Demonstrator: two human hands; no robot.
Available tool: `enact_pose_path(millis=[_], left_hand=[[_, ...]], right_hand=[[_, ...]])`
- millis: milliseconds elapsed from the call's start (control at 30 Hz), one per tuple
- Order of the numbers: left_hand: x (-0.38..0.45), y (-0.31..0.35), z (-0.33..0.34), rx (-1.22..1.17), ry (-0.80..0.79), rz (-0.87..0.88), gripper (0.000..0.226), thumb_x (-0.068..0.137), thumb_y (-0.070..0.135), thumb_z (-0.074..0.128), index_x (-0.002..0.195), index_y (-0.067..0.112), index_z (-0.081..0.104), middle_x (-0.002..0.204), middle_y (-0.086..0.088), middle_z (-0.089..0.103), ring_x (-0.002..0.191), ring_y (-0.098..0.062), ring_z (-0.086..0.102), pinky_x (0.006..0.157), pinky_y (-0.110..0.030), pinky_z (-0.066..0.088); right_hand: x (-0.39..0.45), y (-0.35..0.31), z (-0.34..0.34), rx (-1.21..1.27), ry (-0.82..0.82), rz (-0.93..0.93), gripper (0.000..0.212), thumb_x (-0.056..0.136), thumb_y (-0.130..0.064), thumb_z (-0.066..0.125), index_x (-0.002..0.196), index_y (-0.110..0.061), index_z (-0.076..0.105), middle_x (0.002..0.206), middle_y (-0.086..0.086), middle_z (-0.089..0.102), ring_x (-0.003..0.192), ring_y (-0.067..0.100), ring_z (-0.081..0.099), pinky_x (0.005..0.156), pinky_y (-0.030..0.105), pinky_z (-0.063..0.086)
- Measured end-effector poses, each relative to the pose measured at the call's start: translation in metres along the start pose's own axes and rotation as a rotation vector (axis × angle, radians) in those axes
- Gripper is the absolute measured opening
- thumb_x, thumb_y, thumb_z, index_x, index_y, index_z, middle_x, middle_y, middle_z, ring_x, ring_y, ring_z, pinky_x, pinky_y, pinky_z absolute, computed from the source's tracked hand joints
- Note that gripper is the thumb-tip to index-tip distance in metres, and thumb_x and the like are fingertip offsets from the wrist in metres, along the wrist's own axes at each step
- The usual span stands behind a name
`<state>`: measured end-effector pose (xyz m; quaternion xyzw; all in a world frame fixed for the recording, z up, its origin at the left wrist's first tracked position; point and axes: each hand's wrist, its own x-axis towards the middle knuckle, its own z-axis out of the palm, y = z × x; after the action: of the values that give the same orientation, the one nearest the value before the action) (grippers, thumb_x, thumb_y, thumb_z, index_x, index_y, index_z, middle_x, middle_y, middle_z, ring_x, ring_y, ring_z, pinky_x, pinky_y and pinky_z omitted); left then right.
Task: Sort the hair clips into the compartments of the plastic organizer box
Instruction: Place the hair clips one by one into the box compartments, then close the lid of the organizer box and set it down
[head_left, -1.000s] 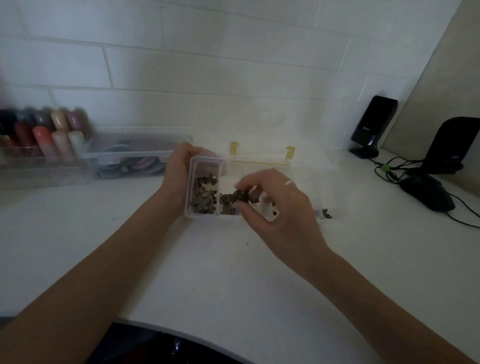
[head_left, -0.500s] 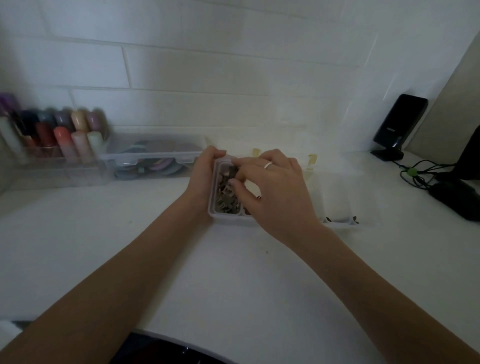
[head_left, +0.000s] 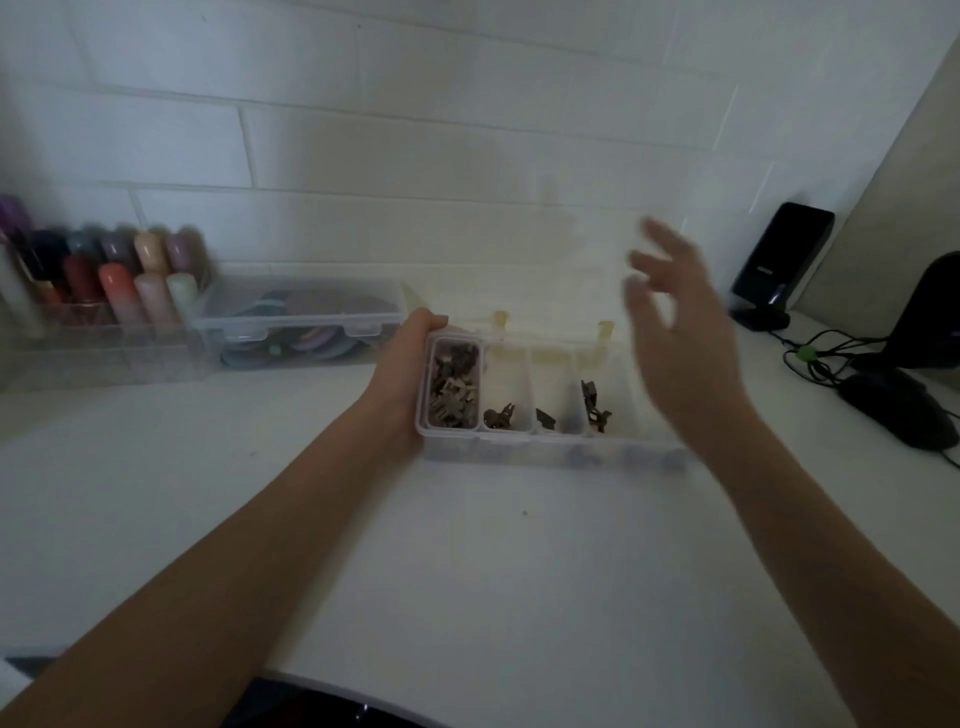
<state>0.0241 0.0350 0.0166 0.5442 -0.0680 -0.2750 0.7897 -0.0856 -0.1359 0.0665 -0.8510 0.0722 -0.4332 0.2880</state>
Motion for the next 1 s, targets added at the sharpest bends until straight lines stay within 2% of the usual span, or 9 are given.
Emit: enact_pose_path(millis=[67,233,333,433,533,667,800,933,1000], left_hand=[[0.002,0.0,0.0,0.001,0.012,0.012,0.027,0.083,0.04,0.045,0.092,0.016,0.054,0.078,-0.008,0.062,0.067,-0.022,0.058,0.065,-0.029,0.048],[0.001,0.003,0.0,0.037,0.001,0.068,0.018,0.084,0.028,0.048,0.072,0.018,0.057,0.064,-0.003,0.062,0.061,-0.019,0.059,0.058,-0.025,0.048],[0.001,0.004,0.001,0.057,-0.028,0.18,0.017,0.085,0.021,0.052,0.096,0.02,0.065,0.085,-0.004,0.067,0.073,-0.02,0.064,0.062,-0.026,0.053],[0.001,0.005,-0.002,0.108,0.004,0.353,0.034,0.089,0.012,0.054,0.119,0.027,0.058,0.1,0.008,0.068,0.082,-0.009,0.069,0.068,-0.021,0.055],[0.004,0.005,-0.008,0.068,-0.036,0.398,0.036,0.09,0.007,0.053,0.115,0.031,0.064,0.114,0.004,0.066,0.099,-0.016,0.067,0.087,-0.027,0.052],[-0.001,0.004,-0.011,-0.123,-0.129,0.314,0.04,0.075,-0.003,0.052,0.085,0.026,0.078,0.102,0.003,0.073,0.105,-0.021,0.062,0.095,-0.033,0.048],[-0.01,0.007,-0.015,-0.282,-0.253,0.226,0.045,0.052,0.018,0.056,0.091,0.012,0.076,0.113,-0.01,0.068,0.105,-0.027,0.064,0.092,-0.041,0.046],[-0.018,0.006,-0.013,-0.156,-0.201,0.302,0.042,0.08,0.012,0.034,0.076,0.006,0.076,0.084,-0.012,0.073,0.077,-0.025,0.07,0.069,-0.029,0.055],[-0.017,0.004,-0.011,-0.073,-0.16,0.351,0.05,0.09,0.004,0.028,0.076,0.005,0.075,0.078,-0.012,0.073,0.073,-0.026,0.07,0.068,-0.03,0.057]], right_hand=[[0.007,0.02,-0.022,0.067,0.079,0.218,0.039,0.097,-0.031,0.042,0.136,-0.027,0.038,0.115,-0.006,0.059,0.095,0.004,0.056,0.089,0.018,0.044],[-0.01,0.059,-0.032,0.295,-0.112,0.69,0.032,0.098,-0.037,0.04,0.123,-0.02,0.049,0.117,0.0,0.06,0.092,0.013,0.058,0.078,0.03,0.045],[-0.02,0.055,-0.025,0.693,-0.18,0.871,0.037,0.098,-0.042,0.039,0.12,-0.016,0.053,0.111,0.001,0.063,0.096,0.018,0.06,0.082,0.033,0.048],[-0.023,0.055,-0.026,0.873,-0.122,0.93,0.044,0.095,-0.047,0.041,0.119,-0.013,0.055,0.114,0.011,0.059,0.11,0.029,0.054,0.102,0.044,0.038],[-0.027,0.05,-0.026,0.871,-0.105,0.936,0.044,0.088,-0.052,0.049,0.119,-0.021,0.057,0.114,0.011,0.059,0.117,0.029,0.052,0.105,0.047,0.034],[-0.032,0.041,-0.027,0.943,-0.049,0.957,0.02,0.078,-0.042,0.062,0.087,-0.029,0.073,0.103,0.006,0.062,0.1,0.021,0.059,0.083,0.037,0.046],[-0.038,0.038,-0.027,0.989,0.063,0.943,0.012,0.084,-0.04,0.058,0.082,-0.03,0.065,0.104,-0.003,0.066,0.091,0.011,0.063,0.055,0.023,0.045],[-0.045,0.036,-0.03,0.982,0.007,0.876,0.039,0.088,-0.054,0.045,0.066,-0.037,0.072,0.109,-0.005,0.065,0.091,0.012,0.062,0.052,0.022,0.032],[-0.046,0.042,-0.03,1.056,0.045,0.832,0.042,0.089,-0.061,0.039,0.084,-0.036,0.072,0.118,-0.002,0.062,0.107,0.016,0.06,0.057,0.025,0.036]])
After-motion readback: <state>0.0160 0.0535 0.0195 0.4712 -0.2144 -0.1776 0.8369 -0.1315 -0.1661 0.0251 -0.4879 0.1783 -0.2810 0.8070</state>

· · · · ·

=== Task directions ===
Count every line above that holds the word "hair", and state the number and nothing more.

=== Solution to this exercise ===
2